One of these is the lighter-colored, more rugged lunar highlands, while the other consists of the darker-colored, relatively smooth lava plains or lunar maria (plural of mare – the Latin word for “sea”). The older (and heavily cratered) highlands resulted from the cooling of a “magma ocean” that once blanketed the Moon’s surface. By contrast, the younger and roughly circular maria are remnants of former giant impact basins that afterward became filled with flood basalts from the Moon’s interior.
Six pairs of Apollo astronauts visited the Moon’s surface from 1969 to 1972 and returned with more than eight hundred pounds of lunar rocks (see Steve Voynick’s article, “Minerals of the Moon,” January 2020 Rock & Gem). Scientific analysis of these samples (which remains an ongoing endeavor) has told us a great deal about the makeup of our nearest neighbor in space. In turn, radioactive dating of these rocks has enabled us to reconstruct an accurate chronology of the Moon’s leading geological events –– a history stretching back roughly 4.5 billion years before the present. At the same time, these lunar rocks provided evidence for a dramatic new theory of the Moon’s origin (see ahead), one that likewise explains the cause of its former magma ocean.
The lunar highlands are composed chiefly of aluminum- and calcium-rich silicate rocks of a type known on Earth as anorthosite –– a coarse-grained, intrusive igneous rock “consisting mostly of calcic plagioclase (> 90%, usually labradorite) with < 10% mafics” (i.e., darker, ferro-magnesian minerals such as pyroxenes). Another name for “calcic plagioclase” is the mineral, anorthite (CaAl2 Si2 O8 ), from which the rock’s name itself is derived. Anorthosites differ from most other igneous rocks (e.g., granites) because of their almost complete absence of quartz. On Earth, anorthosites are relatively rare and have been broadly classified in the same group as the gabbros (low-silica, mafic intrusive rocks) and diorites (those of intermediate composition between mafic and lighter-colored felsic rocks) (Mindat.org).
Terrestrial anorthosites are usually found among the oldest parts of the continental crust, although why this should be so isn’t clear. According to one earlier theory (perhaps no longer supported), anorthosites might have composed the first solid crust on Earth (Peter Francis, Volcanoes (1976), p. 335). In North America, anorthosites are most readily found within the Precambrian Grenville Province of southeastern Canada and Labrador, where they have ages of around 1.6 billion years. But they are much more widespread than that. Significant occurrences are also found in New York State’s Adirondack Mountains and Montana’s Stillwater Complex, along with northeastern Minnesota and east-central Wisconsin (part of the Superior Province). It is these latter occurrences to which we will devote most of our attention in the remainder of this article.

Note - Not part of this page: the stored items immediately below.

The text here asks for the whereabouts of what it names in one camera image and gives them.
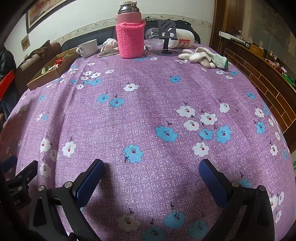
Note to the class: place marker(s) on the brown cardboard box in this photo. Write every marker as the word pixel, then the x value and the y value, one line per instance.
pixel 46 77

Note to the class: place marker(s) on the wooden cabinet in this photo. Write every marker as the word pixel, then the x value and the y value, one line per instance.
pixel 254 67

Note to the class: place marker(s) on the pile of assorted snack packets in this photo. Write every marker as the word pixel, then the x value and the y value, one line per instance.
pixel 56 63

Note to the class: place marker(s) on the brown flat card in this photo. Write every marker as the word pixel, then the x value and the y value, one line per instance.
pixel 108 54

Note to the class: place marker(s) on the purple floral tablecloth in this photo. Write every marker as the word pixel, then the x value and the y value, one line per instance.
pixel 138 115

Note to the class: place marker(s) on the white mug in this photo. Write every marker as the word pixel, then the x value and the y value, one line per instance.
pixel 89 48

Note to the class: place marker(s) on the brown fur throw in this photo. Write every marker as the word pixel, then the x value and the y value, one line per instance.
pixel 41 49

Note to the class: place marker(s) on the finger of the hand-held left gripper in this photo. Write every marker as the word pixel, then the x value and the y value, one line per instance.
pixel 8 161
pixel 24 175

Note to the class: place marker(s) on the crumpled white cloth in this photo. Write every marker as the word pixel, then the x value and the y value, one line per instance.
pixel 109 45

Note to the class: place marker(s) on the black leather sofa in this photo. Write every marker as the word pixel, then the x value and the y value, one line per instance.
pixel 69 44

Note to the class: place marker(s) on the silver metal bar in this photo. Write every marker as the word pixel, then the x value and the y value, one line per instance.
pixel 233 39

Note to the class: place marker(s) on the white plastic bottle red label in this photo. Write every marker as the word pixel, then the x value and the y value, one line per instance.
pixel 185 38

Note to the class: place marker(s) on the framed painting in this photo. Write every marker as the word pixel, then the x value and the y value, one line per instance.
pixel 44 9

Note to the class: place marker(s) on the dark clothes pile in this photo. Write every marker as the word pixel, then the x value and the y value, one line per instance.
pixel 182 24

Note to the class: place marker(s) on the black phone stand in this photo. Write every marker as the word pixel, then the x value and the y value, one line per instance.
pixel 165 27

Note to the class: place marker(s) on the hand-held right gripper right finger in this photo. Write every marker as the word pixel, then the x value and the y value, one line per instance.
pixel 214 183

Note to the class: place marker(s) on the clear plastic cup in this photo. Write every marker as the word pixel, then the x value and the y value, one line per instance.
pixel 152 36

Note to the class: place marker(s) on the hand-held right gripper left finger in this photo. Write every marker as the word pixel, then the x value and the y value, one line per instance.
pixel 91 183

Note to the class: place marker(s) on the white work glove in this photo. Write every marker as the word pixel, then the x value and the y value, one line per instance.
pixel 192 55

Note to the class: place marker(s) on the white glove green cuff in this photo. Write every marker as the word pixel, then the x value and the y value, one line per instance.
pixel 218 61

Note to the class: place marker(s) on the pink steel thermos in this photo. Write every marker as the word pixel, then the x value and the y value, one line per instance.
pixel 128 12

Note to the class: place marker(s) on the red panel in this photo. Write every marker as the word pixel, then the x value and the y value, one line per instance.
pixel 5 83

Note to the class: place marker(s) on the small wall poster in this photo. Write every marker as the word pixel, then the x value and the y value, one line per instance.
pixel 25 42

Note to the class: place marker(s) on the brown sofa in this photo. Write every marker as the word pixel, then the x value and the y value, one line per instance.
pixel 24 66

SPLIT ROCK LIGHTHOUSE STATE PARK
One of the largest and most accessible exposures of anorthosite in the world is the headland on which Split Rock Lighthouse in Minnesota was constructed. The lighthouse is located on State Highway 61, about 20 miles northeast of Two Harbors and roughly 50 miles northeast of Duluth. These magnificent, one-hundred-feet high cliffs form a small portion of the extensive rock sequences comprising the Beaver Bay intrusive complex that borders the northern shore of Lake Superior from Split Rock Point to Little Marais.

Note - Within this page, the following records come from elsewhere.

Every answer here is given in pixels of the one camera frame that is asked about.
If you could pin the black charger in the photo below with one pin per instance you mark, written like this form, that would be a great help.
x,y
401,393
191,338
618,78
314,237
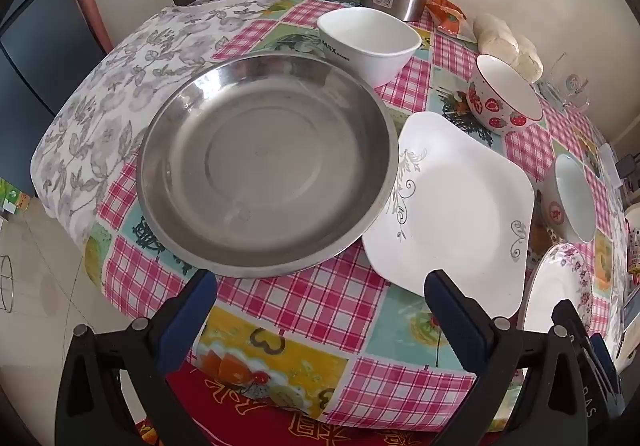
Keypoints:
x,y
626,169

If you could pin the pink checked tablecloth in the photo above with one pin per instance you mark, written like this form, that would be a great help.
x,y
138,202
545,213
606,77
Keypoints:
x,y
300,306

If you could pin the pink floral plate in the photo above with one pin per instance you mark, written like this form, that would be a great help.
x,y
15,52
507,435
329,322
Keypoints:
x,y
547,286

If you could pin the white power strip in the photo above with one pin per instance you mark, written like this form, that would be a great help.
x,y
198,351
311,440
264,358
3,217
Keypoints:
x,y
607,161

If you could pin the bag of steamed buns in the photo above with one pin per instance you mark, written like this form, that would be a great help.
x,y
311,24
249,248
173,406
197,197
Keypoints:
x,y
500,44

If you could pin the white square plate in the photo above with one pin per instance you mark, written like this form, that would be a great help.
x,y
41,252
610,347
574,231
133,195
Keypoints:
x,y
465,226

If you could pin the green box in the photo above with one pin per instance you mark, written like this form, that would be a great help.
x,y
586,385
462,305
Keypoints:
x,y
12,196

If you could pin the white square bowl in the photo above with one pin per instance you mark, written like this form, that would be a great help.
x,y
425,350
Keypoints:
x,y
370,51

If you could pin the glass mug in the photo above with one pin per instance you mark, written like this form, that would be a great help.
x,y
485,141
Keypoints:
x,y
570,86

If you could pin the strawberry print bowl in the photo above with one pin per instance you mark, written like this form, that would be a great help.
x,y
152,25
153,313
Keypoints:
x,y
500,111

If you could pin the orange snack packet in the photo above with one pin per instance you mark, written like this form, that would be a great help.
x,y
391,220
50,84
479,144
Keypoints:
x,y
447,19

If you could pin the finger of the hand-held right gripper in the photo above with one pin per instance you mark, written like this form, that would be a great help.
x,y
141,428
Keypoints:
x,y
570,316
600,356

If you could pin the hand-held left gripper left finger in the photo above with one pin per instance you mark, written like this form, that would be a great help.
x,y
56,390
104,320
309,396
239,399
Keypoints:
x,y
192,311

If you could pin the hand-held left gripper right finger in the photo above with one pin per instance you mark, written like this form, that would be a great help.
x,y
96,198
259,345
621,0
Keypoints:
x,y
452,316

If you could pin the dark blue cabinet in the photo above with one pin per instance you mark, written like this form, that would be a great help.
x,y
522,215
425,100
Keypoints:
x,y
40,51

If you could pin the grey floral cloth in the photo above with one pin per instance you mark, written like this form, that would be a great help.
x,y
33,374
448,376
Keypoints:
x,y
100,126

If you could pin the red cloth with gold print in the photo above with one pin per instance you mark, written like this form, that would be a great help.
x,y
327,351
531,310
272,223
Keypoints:
x,y
225,406

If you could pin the pink board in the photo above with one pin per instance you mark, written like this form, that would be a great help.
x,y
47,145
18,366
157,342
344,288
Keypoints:
x,y
87,6

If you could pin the stainless steel plate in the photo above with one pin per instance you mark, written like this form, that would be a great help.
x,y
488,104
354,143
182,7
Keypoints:
x,y
265,166

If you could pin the pale round bowl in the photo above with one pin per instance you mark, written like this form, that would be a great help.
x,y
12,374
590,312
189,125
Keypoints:
x,y
575,196

The need to build a lighthouse to warn mariners about this headland arose from a disastrous storm that sank or damaged 29 ships on western Lake Superior in 1905. Victims of that November gale included a commercial ship, the Edenborn, plus a barge, the Madiera, that was being towed. With support from the federal government, this navigational aid was built and became operational on July 31, 1910. The Split Rock Light Station (as it was originally called) primarily served freighters that hauled iron ores that had been mined in northern Minnesota and shipped from Duluth and Superior, Wisconsin. After decades of service, the lighthouse was decommissioned in 1969 and ownership transferred it to the State of Minnesota for preservation.
It was made the centerpiece of Split Rock Lighthouse State Park in the 1970s and has been managed by the Minnesota Historical Society. It is listed on the registry of National Historic Landmarks.
GETTING TO SPLIT ROCK LIGHTHOUSE
From Duluth, take Minnesota Highway 61 northeast along the Lake Superior shoreline and proceed another 20 miles past the town of Two Harbors. The entrance to Split Rock Lighthouse State Park is on the right (follow the signs). Free parking is provided. Tickets for admission may be purchased at the lighthouse. If you simply wish to tour the lighthouse and park grounds for the day, then no reservations are needed. But overnight camping at the park does require advanced reservations, which can quickly fill up for the season. Call in advance to see if campsites are available: (218) 226-6372. Photography is permitted; special events are hosted on occasion. Hours: May 15 – late October: DailY, 10–6; late October – May 14: Thurs. – Mon., 11–4.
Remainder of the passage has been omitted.